As a kid, I remember watching Star Trek at 7:00 on Saturday nights with my Mom. At the time, it struck me as the most amazing show ever made, even though I frequently only half-understood what was going on.
Through the miracle of streaming video, I’ve recently introduced my kids to Kirk and Spock. And I’ve been reintroduced with adult eyes.
Seeing again as an adult a show you loved as a kid is a little uncanny. It’s recognizable, of course, but everyone seems so much younger. Now the subtexts aren’t nearly as subtle, and it seems more 60’s than futuristic. But the cheesiness of some of the effects has a charm of its own.
The Wife is duly mortified, of course; to her, Star Trek is of a piece with Renaissance Faires and Hobbitry. Affection for Star Trek, in her mind, is a sort of voluntary cultural exile. I think she’s half expecting that the kids and I will start wearing Vulcan ears around the house and speaking Klingon at the table.
But the kids don’t carry that baggage. To them, it’s just a show that Dad likes, and that draws them in just as much as it did me. Watching them respond to the show has been a treat.
Parents of young kids, watching the old series now, will immediately recognize the color scheme as consistent with, say, iCarly. Most of the live-action Nickelodeon shows are awash in brightly lit colors, and the dialogue is always well-amplified, just as it was on Star Trek. (For some reason, adult shows now tend to be dark, rapidly edited, and muddled.) The camera will hold a scene for much longer than most shows allow now. The Trek characters are clearly defined, and they speak in well-articulated soliloquies. (Say what you want about Shatner: he deserves full credit for enunciation. Maybe extra credit.)
I clued the kids in to a few rules, like the “anyone in a red shirt other than Scotty will die” rule for landing parties. They enjoy the scenes with the Enterprise shaking, and they pick up on the little zingers among Kirk, Spock, and McCoy. (The Boy likes to say that Spock “owned” McCoy with a particularly good line.) The battle scenes are always fun, but they’re also game for the more cerebral moments. When we watched the two-parter “The Menagerie,” which I vividly remember seeing as a kid and thinking was just the coolest thing ever, the kids were entranced. The story-within-a-story had them hooked, just as it had me. Bless them, they seemed to get it.
But they aren’t just younger versions of me; they pick up on stuff I didn’t at their age. After a few episodes, The Girl asked “why don’t the girls get to do anything?” She was right, of course; other than Uhura, who was basically a switchboard operator, the only female characters were love interests for Kirk. I told her that back when the show was made, people didn’t really understand that girls could do what boys do. The Boy noticed the soft-focus whenever a love interest was on screen; I had to explain that they thought that women were prettier when blurry. (Sometimes they’ll pull that trick even now with Kate Walsh on Private Practice.) We haven’t even discussed the women’s uniforms yet; I don’t quite know how I’ll phrase that one.
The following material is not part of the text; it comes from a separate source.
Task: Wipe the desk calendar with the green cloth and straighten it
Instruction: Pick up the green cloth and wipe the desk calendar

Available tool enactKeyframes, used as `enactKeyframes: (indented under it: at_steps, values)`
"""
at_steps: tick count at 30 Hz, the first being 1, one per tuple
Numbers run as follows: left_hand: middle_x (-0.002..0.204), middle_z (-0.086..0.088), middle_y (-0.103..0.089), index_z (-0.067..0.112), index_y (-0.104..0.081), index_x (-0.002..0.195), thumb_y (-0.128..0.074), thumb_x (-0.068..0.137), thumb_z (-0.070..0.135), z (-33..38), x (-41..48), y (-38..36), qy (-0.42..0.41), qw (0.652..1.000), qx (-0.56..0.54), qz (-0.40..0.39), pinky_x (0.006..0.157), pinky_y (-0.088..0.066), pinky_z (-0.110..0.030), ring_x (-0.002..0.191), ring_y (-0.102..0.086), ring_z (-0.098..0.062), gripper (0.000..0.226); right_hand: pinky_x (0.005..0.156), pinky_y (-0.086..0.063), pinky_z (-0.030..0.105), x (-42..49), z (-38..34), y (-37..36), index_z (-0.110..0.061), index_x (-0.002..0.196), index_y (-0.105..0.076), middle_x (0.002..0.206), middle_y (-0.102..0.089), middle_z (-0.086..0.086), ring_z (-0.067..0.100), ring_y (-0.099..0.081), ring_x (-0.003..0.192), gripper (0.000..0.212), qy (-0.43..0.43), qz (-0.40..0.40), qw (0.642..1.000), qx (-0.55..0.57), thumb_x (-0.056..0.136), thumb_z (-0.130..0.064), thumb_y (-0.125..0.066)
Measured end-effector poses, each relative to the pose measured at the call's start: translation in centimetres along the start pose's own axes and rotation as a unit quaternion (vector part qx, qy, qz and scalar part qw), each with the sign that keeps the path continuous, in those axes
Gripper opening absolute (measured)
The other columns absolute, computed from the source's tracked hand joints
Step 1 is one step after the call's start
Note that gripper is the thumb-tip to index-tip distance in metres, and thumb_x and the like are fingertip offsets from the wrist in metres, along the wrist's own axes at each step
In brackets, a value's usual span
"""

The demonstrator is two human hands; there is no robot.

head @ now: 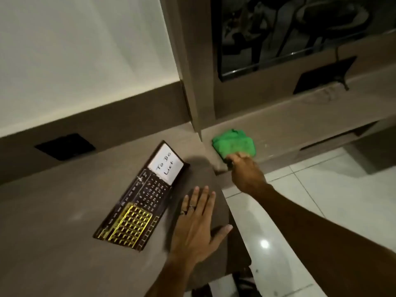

But 60’s quirks aside, I think the kids pick up on the underlying humanism of the show. It isn’t about might making right, or just fighting the alien of the week. When Kirk fought the Gorn -- you could barely see the zipper in back -- the action sequence ended with Kirk refusing to finish off the alien. He was rewarded for taking the ethical high road. I could see that the kids were both happy with that, and a little surprised. It wasn’t the easy, triumphant conquest that it could have been. Several tough scrapes have been resolved with someone making a choice to rise above the conflict. The kids like seeing that, and I like them seeing that.
Roddenberry was an earnest liberal, and the show is a funny blend of 60’s tv conventions and his intermittent efforts to rise above them. (I once saw it described as blending the great themes of Western thought with tacky synthetic fibers. That’s about right.) Yes, it’s amazingly sexist, but it’s also about trying to do the right thing. It enacts Hegel’s master/slave dialectic with a zipper-backed lizard monster and lots of action. There are worse things.
Last Saturday The Wife looked in at one point, and saw The Girl, The Boy, and me all on one couch, sharing a blanket, watching Spock pilot a shuttlecraft, and smiling. Even she smiled at that. It doesn’t feel like cultural exile anymore. It feels like passing on a torch.